Brother Emund: Anything is better than nothing. Far too many people worship the corpse emperor. They think they are the "good guys", however they are the ones who follow the hypocrit. The guy who decided it best to toy and betray the true gods! He took it upon himself to take the gifts that were given to him by the true gods, and then run away to hide them. Yet the petty, feeble minds have to have someone to worship or they would falter!!!!

Write about that, buddy.


----------



## Zion (May 31, 2011)

Well I'm definitely looking to enter. Cooking up a story featuring an Arbite and a Cult of Slaanesh that doesn't do heavy metal covers or run brothels. They're more into "perfect silence" and drugs that make colors dance and shift wildly.

And lots and lots of ritualistic murder.

So not as much fun as Kharne's diary but I like the idea and its madness.


----------



## Brobaddon (Jul 14, 2012)

Zion said:


> heavy metal covers


I think I would relate Slaneesh more with Futuristic Rave/Dark Electro etc and other stuff where drug usage is common compared to Heavy metal which would be more of Khorne's domain. 

In any case, your story sounds interesting. Do you have a special like for Adeptus Arbites?


----------



## Zion (May 31, 2011)

Brobaddon said:


> I think I would relate Slaneesh more with Futuristic Rave/Dark Electro etc and other stuff where drug usage is common compared to Heavy metal which would be more of Khorne's domain.
> 
> In any case, your story sounds interesting. Do you have a special like for Adeptus Arbites?


My biggest nerd crush is on the Sisters, but Arbites don't have a lot of fiction which makes it ripe for the picking with new stories. At least that's my thought anyways.

And metal has had LOTS of drug abuse by performers over the years. Cocaine being a popular go to back in the day too. Also it's got more kick ass guitar solos to make your ears bleed and skull melt. :grin:


----------



## Brother Emund (Apr 17, 2009)

Zion said:


> My biggest nerd crush is on the Sisters, but Arbites don't have a lot of fiction which makes it ripe for the picking with new stories. At least that's my thought anyways.


I have just entered my short story... about an Arbitrator verses Alpha Legion!

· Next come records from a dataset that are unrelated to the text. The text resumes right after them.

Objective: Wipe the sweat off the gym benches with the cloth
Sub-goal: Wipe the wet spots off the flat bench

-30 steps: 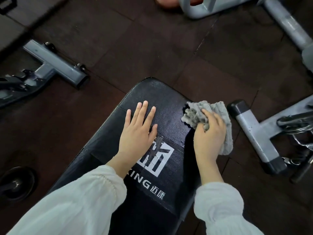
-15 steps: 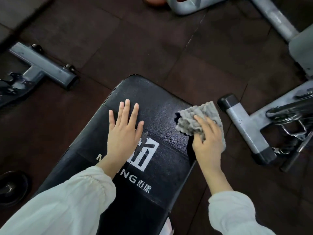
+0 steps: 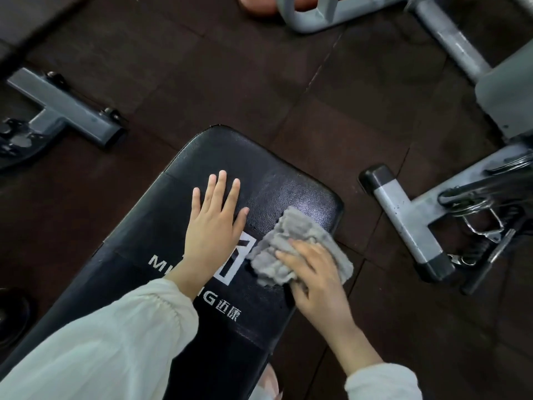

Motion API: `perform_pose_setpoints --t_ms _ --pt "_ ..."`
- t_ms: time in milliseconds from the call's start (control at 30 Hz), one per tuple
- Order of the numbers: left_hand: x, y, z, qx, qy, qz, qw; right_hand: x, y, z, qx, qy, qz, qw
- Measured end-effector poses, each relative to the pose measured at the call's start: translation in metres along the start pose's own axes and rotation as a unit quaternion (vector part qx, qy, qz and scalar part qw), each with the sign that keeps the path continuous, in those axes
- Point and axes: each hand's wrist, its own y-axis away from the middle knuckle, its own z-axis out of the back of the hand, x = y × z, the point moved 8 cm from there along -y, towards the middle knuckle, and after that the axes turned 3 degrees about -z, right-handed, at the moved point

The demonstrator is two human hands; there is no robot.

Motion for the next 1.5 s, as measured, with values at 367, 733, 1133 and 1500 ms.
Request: perform_pose_setpoints --t_ms 367,733,1133,1500 --pt "0.001 0.001 -0.002 0.001 -0.008 -0.003 1.000 -0.012 -0.093 0.001 0.004 0.015 -0.056 0.998" --pt "0.000 0.001 0.003 -0.007 -0.009 -0.004 1.000 -0.025 -0.146 0.002 0.016 0.021 -0.130 0.991" --pt "-0.014 0.065 0.007 0.004 -0.047 -0.053 0.998 -0.035 -0.030 0.022 -0.026 -0.006 -0.099 0.995" --pt "-0.010 0.071 0.003 0.007 -0.035 -0.059 0.998 0.018 0.074 -0.014 0.040 -0.064 0.040 0.996"
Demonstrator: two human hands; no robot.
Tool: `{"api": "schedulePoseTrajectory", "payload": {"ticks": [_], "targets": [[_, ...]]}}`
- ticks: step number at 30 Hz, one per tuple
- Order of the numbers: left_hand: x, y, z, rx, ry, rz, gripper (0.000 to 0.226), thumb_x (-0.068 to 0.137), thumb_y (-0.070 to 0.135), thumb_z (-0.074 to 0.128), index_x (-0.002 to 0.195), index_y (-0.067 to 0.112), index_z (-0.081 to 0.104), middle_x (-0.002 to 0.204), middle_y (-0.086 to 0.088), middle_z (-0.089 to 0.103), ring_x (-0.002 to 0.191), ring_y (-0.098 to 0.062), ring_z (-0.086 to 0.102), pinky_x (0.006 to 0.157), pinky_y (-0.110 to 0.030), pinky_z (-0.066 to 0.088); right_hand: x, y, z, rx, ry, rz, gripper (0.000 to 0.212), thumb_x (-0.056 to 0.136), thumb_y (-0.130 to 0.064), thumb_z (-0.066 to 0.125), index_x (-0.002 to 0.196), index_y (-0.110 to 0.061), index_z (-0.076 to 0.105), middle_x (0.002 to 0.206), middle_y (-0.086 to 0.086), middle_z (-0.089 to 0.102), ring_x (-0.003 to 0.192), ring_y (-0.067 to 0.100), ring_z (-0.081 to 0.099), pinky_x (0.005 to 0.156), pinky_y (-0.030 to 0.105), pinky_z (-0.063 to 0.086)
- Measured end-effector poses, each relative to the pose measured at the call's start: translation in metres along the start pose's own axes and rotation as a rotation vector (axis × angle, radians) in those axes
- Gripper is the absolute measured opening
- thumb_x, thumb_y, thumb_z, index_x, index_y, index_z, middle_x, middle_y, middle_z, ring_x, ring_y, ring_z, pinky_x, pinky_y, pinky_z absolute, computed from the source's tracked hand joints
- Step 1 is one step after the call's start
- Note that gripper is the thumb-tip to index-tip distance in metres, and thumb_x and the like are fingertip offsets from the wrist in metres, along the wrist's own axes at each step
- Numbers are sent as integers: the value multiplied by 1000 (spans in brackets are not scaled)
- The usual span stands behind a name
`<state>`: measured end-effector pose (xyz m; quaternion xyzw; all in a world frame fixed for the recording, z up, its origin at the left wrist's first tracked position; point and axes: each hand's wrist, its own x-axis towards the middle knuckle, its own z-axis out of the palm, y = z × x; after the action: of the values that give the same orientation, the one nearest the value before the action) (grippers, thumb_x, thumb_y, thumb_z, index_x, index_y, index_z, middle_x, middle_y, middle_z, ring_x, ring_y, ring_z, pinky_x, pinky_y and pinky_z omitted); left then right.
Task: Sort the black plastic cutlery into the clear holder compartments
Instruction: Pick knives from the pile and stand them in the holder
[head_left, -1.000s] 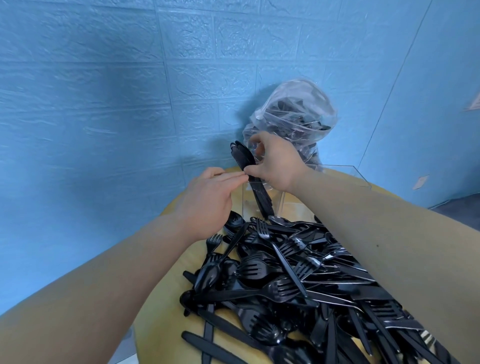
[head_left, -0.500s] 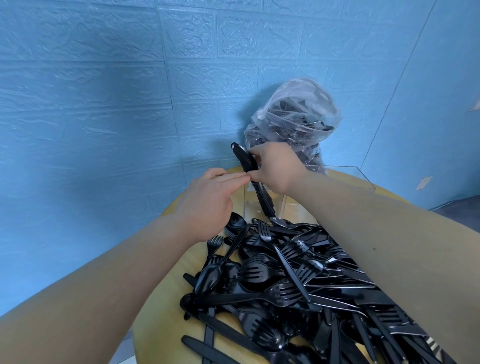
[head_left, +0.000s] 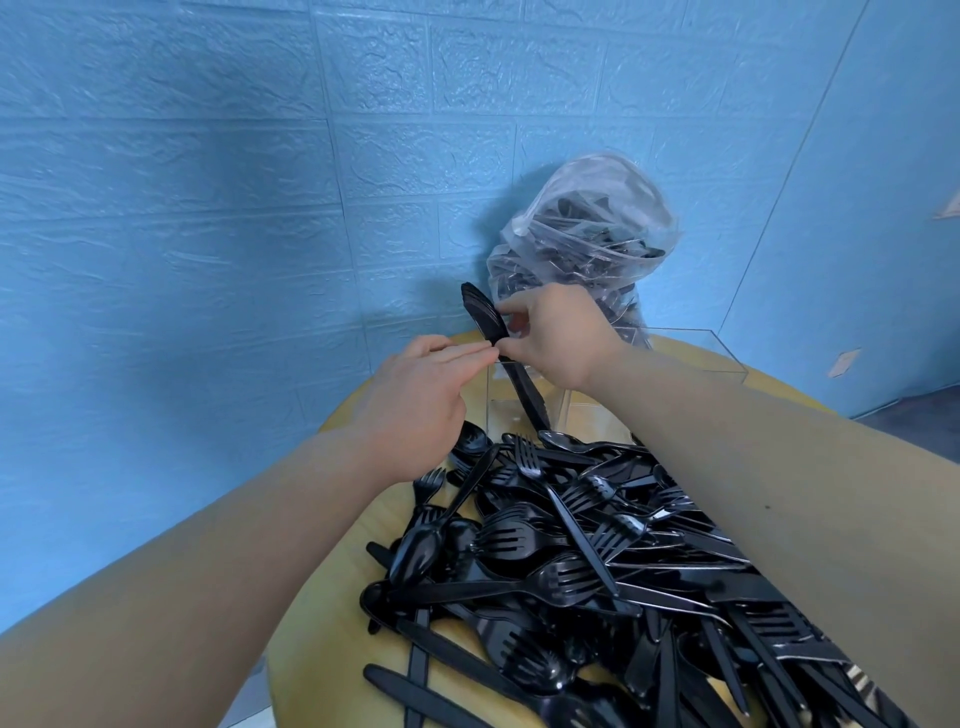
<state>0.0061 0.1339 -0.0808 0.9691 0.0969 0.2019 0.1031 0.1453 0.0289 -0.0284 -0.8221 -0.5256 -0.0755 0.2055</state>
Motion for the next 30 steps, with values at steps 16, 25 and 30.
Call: {"api": "schedulePoseTrajectory", "payload": {"ticks": [16, 25, 30], "targets": [[-59, 72, -12, 20, -40, 61, 42, 98, 23, 44, 139, 30, 45, 145, 11, 41, 130, -19, 33, 108, -29, 23, -124, 5, -40, 220, 110, 101, 21, 86, -16, 66, 106, -17, 68, 82, -12, 60, 75, 6, 56, 70, 8, 41], [-90, 136, -2, 34, -129, 154, 34, 98, 32, 44, 130, 33, 55, 140, 16, 47, 129, -16, 33, 108, -32, 26, -242, 41, -72, 219, 45, 322, 10, 88, -18, 64, 95, -24, 67, 78, -18, 61, 76, 3, 58, 73, 18, 47], [-91, 174, 7, 26, -174, 224, 35, 95, 41, 48, 128, 34, 57, 136, 19, 50, 130, -16, 32, 107, -42, 33, -292, 62, -82, 198, 82, 437, 10, 86, -17, 65, 81, -25, 66, 75, -14, 65, 72, 1, 59, 65, 13, 46]]}}
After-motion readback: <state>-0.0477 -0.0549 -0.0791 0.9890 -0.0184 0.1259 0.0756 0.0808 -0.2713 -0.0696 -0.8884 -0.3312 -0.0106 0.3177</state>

So, I have a bit of competition now then!!!


.


----------



## Zion (May 31, 2011)

Brother Emund said:


> I have just entered my short story... about an Arbitrator verses Alpha Legion! So, I have a bit of competition now then!!!
> 
> 
> .


I'll try to not crush you too badly. :grin:

Kidding of course. That said who knows how this will play out? Sure the contests are largely a publicity stunt but if it gives me a shot, no matter how slim, I'm taking it.


----------



## darkreever (Apr 3, 2008)

I agree with @Zion about the heavy metal and Slaanesh over Khorne. For me, I always fall back to the scene in Beavis and Butt-Head Do America, where the pair are hallucinating in the desert.

If that doesn't scream Slaanesh (with maybe a little Tzeentch) I don't know what will


----------



## forkmaster (Jan 2, 2010)

I have written a short about a Thousand Sons Sorcerer exploring the maze of Tzeentch but it is far from finished, so it will will have to wait until next window. I have another short about Emperor's Children vs. Orks which I could send though.



Euphrati said:


> I was actually looking at this the other day, I think I might toss something their way- they need more female writers!


Agreed!


----------



## Zion (May 31, 2011)

Well I've sent in my submission finally. We'll see if they have any interest in my little story or not. If not then I'll try again next year.


----------



## Iraqiel (May 21, 2008)

Good luck all who submitted a story! In a month or two, we should collect them all up as a heresy anthology thread.


----------



## Brother Emund (Apr 17, 2009)

Hi, if you fail this time, please post on my thread:

http://www.heresy-online.net/forums/showthread.php?t=204410

.


----------



## Euphrati (May 24, 2009)

I hope that everyone was able to get their submission sent in!

Good luck to all who did.


----------